Audience participation can be an uneven affair, with the unlucky/lucky (delete as appropriate) few plucked arbitrarily from the crowd. That the whole audience is involved in this performance is thanks to biology as well as the provision of heart rate monitors for each audience member. This technology allows the discussion of the human heartbeat to take on an immediacy that would be lost by a simple plea to try and imagine the organ pumping away inside our chest. Although some of the audience struggle to spot their number- projected as it is on to a shed- it draws the viewer into the tale right from the outset. And that tale of Gavin’s introspection, told by Rhys Lawton (assisted by two puppeteers: Richard Hay and Sarah Griffin), is one of urgent poignancy.
Down in the titular Gavin’s shed, we are asked to contemplate the nature of what we do with our limited time on earth. Time here is dealt with by the metric of heartbeats, allowing for frequent returns to the numbers ticking away on the shed representing the audience’s individual heartbeats. Each time that attention is brought to these numbers it reiterates the central theme of the show, an examination of mortality. The show questions whether the remorseless beating of the heart should spark us to seize the day and ‘live in the moment’ or to seek a more profound lasting existence. The rant against the internet’s frequent, trite handling of this question is a highlight. It would be churlish to expect this particular thread to resolve itself with a definitive answer on how to live one’s life. Therefore it is justified that the performance shies away from this particularly knotty issue and instead focusses on the inner torment of the main character.
The performance is actually determined in part by the vagaries of the audience’s heartbeats, lending an air of spontaneity to an already upbeat performance. One small gripe is that this leads to a sense that we may have missed out on something down the other fork in the road. This, however, may be to miss the point that in life we can’t always determine our fate and perhaps we should embrace this. So I’ll let that go.
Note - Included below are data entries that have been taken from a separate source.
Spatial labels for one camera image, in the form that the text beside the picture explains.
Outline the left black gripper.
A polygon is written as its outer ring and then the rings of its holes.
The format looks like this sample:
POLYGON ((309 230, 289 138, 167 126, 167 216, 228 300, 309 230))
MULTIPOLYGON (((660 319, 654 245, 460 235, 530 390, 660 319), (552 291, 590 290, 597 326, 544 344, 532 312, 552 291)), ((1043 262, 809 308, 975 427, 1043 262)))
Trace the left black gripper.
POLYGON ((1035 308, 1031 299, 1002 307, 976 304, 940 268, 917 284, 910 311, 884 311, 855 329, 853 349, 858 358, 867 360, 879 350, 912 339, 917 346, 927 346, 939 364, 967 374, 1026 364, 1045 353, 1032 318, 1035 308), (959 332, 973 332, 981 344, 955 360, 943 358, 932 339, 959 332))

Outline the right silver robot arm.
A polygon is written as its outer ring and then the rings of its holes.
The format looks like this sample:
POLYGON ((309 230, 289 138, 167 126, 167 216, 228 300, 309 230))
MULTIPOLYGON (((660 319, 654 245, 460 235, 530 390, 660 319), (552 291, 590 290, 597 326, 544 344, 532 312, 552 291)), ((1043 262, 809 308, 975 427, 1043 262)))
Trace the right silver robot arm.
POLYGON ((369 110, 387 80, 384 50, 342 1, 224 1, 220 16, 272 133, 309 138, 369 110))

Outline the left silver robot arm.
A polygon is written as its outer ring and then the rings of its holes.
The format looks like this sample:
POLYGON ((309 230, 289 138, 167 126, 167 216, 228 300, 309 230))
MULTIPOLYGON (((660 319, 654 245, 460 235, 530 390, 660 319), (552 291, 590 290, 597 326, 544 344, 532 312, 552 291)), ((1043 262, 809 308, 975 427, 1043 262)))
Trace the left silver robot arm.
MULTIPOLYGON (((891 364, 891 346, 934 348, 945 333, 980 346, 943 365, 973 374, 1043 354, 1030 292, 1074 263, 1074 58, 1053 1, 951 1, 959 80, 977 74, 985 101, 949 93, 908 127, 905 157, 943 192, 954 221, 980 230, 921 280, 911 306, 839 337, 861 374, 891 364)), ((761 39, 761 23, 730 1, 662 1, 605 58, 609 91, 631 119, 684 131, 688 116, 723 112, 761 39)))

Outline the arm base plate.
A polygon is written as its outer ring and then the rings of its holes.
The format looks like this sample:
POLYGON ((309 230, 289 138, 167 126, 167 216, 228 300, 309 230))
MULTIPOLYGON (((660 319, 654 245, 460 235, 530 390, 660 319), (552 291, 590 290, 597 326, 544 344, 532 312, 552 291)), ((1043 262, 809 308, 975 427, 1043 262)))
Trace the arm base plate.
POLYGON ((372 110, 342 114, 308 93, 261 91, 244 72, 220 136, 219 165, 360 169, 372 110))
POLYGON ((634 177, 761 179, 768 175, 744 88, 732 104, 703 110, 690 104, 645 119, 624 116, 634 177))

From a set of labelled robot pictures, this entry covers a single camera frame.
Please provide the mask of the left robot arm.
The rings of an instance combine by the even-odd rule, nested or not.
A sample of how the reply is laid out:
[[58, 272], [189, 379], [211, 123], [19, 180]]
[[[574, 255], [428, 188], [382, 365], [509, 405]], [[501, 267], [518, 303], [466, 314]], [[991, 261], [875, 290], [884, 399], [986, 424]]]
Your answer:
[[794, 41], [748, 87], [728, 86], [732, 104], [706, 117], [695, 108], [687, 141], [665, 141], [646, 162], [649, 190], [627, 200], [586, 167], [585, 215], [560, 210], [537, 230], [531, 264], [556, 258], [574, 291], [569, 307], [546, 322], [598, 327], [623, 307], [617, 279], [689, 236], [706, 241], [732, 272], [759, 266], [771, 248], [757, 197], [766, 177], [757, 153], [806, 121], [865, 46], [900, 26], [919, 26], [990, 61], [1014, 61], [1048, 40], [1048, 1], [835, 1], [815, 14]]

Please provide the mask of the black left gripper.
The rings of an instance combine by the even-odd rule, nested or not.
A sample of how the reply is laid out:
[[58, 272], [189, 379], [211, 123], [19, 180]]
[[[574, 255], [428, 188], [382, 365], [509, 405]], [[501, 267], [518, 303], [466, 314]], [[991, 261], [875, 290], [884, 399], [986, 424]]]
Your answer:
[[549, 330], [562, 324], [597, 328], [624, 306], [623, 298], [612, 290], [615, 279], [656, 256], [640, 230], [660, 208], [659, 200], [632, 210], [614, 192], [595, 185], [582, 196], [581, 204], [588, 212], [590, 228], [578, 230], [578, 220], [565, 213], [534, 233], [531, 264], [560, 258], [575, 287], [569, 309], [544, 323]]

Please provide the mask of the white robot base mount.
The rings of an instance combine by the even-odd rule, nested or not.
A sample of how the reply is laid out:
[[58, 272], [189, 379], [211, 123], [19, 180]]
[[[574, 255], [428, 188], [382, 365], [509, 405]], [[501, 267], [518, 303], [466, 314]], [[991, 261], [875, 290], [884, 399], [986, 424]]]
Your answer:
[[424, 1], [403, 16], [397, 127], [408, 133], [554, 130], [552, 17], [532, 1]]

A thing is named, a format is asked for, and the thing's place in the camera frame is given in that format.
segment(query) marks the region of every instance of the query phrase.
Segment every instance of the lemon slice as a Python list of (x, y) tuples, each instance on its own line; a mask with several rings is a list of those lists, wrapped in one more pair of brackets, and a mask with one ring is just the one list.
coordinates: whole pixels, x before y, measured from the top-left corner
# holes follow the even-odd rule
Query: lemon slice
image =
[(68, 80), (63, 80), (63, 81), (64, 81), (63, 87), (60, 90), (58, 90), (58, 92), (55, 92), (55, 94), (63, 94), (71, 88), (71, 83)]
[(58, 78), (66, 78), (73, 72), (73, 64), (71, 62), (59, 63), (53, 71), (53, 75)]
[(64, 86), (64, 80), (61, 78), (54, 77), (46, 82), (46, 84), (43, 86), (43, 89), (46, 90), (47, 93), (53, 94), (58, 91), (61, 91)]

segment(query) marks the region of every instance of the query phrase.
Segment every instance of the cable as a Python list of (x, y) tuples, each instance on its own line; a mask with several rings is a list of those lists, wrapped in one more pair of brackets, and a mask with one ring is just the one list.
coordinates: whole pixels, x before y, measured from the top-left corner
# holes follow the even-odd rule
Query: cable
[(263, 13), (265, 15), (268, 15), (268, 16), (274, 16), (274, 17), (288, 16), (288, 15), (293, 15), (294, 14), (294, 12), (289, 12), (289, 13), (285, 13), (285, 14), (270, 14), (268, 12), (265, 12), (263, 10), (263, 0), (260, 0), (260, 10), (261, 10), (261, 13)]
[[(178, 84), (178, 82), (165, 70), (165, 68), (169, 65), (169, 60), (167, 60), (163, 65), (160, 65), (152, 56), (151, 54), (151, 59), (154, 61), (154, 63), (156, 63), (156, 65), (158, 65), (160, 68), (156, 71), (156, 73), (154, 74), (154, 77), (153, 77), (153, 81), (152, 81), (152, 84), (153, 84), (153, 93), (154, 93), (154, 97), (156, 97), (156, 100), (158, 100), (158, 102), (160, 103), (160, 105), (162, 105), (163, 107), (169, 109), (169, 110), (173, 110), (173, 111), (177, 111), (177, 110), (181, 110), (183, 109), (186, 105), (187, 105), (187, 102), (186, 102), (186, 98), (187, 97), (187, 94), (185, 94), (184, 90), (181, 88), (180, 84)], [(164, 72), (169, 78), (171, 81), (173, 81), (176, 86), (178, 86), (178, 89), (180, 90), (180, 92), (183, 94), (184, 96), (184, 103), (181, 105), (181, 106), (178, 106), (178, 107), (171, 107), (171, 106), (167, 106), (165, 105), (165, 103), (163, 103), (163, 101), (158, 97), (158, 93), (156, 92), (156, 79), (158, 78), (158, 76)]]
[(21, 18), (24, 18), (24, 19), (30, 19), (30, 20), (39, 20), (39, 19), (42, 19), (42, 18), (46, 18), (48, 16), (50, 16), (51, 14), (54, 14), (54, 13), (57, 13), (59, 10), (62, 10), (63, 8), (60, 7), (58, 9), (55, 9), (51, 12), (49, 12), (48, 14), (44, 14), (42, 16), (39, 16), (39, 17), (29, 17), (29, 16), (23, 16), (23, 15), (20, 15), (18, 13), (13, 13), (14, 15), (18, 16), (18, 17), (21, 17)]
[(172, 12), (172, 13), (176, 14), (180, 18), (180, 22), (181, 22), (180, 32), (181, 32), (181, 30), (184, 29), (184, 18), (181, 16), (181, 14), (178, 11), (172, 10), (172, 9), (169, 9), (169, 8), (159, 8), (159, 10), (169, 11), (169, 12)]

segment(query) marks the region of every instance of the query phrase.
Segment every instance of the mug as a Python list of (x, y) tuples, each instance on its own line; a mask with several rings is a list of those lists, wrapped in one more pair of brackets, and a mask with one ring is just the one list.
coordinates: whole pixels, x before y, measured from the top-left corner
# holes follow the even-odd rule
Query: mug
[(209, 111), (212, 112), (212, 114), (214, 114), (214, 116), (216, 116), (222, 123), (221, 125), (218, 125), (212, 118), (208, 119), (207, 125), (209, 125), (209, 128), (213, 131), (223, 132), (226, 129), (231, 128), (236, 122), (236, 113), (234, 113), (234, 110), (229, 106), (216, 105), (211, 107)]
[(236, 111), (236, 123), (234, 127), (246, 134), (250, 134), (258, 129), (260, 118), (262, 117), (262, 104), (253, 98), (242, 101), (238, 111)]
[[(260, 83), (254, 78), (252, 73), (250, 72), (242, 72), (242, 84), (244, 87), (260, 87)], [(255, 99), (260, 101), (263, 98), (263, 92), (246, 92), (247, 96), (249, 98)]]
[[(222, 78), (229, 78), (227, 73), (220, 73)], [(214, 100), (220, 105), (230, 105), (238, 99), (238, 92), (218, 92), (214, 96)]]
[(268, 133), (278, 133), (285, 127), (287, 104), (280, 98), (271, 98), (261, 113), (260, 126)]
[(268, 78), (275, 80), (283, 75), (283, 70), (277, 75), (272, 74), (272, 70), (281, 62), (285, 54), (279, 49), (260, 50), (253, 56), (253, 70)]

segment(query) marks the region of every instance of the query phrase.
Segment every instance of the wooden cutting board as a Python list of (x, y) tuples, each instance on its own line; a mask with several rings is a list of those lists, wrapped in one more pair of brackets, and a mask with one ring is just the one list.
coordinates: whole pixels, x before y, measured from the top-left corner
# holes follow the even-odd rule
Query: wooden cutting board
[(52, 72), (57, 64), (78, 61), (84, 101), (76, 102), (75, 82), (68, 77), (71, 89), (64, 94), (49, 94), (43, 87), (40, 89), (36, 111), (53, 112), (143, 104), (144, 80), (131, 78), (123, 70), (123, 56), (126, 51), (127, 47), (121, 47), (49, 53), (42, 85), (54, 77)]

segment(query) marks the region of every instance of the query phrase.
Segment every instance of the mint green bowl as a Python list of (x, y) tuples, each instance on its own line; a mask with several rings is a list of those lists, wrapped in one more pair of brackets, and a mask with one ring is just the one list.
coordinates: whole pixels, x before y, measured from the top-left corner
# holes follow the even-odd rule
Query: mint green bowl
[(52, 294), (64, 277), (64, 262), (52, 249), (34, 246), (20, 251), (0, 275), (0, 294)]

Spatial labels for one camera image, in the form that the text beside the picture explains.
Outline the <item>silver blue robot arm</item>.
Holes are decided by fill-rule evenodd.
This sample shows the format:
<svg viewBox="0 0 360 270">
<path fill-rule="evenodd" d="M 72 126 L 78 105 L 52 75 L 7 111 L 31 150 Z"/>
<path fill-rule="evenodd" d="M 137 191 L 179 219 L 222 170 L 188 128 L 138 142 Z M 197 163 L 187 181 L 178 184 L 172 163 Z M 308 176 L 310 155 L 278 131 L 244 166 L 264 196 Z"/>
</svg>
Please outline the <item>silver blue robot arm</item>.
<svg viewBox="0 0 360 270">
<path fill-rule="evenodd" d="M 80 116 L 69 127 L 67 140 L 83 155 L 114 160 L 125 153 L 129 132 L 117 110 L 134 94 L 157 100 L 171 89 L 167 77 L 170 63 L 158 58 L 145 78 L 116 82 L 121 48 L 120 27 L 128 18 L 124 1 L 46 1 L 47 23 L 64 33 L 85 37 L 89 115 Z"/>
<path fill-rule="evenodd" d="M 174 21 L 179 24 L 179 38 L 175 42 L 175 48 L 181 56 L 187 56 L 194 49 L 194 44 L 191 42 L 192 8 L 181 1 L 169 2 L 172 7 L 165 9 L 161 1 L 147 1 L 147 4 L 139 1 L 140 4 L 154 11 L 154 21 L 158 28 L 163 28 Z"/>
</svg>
SharkLegs Theatre Company were the winners of this year’s Les Enfants Terribles award that supports an upcoming company in their endeavours to bring a show to the Fringe. Its efforts are certainly worthwhile if they are to continue helping out bring shows of this calibre to the festival. The show is invigorating yet it does also feel a little hollow in its handling of such weighty existential issues. This can be forgiven by its innovative staging and interactive elements that take advantage of technology in a lo-fi way to enhance the spectacle’s emotional resonance.